◆ Aim of the task
Quote the material exactly from the line that contains "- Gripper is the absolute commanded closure" through its last line. Any pictures are to be left out.

◆ Dataset excerpt
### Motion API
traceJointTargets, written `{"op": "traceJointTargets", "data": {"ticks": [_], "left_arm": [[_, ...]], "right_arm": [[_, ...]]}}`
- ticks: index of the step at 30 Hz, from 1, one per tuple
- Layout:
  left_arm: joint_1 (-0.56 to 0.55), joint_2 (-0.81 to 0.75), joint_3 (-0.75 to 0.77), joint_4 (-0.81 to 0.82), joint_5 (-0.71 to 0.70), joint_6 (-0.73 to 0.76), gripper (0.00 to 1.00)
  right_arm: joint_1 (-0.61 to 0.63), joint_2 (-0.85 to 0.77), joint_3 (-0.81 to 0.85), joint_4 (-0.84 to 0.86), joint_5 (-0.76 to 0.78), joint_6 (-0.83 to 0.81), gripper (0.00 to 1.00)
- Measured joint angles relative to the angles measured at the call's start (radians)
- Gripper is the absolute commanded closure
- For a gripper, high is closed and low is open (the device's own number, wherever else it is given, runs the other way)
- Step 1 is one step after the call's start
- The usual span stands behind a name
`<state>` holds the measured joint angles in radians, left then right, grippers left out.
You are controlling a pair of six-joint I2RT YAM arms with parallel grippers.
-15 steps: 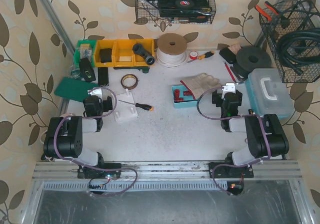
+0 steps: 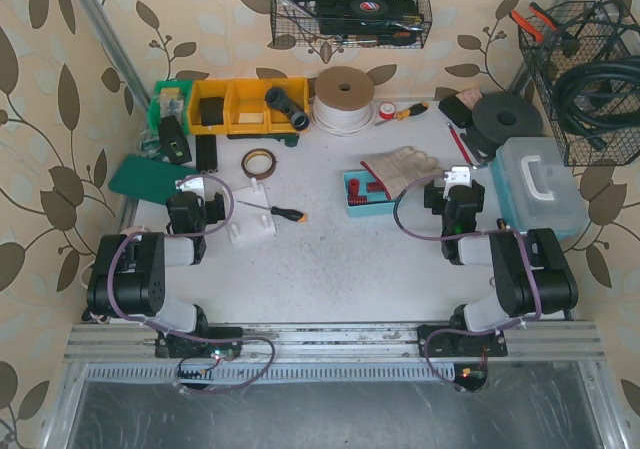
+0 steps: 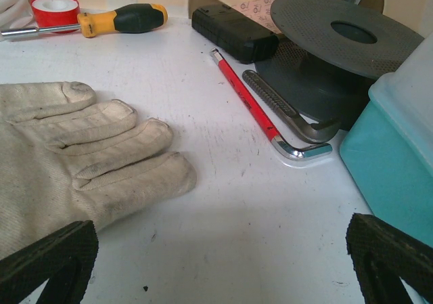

◆ Exercise solution
- Gripper is the absolute commanded closure
- For a gripper, high is closed and low is open (the device's own number, wherever else it is given, runs the other way)
- Step 1 is one step after the call's start
- The usual span stands behind a name
`<state>` holds the measured joint angles in radians, left then right, grippers left out.
You are controlling a pair of six-joint I2RT YAM arms with parallel grippers.
-15 steps: 
+0 steps: 
+0 steps: 

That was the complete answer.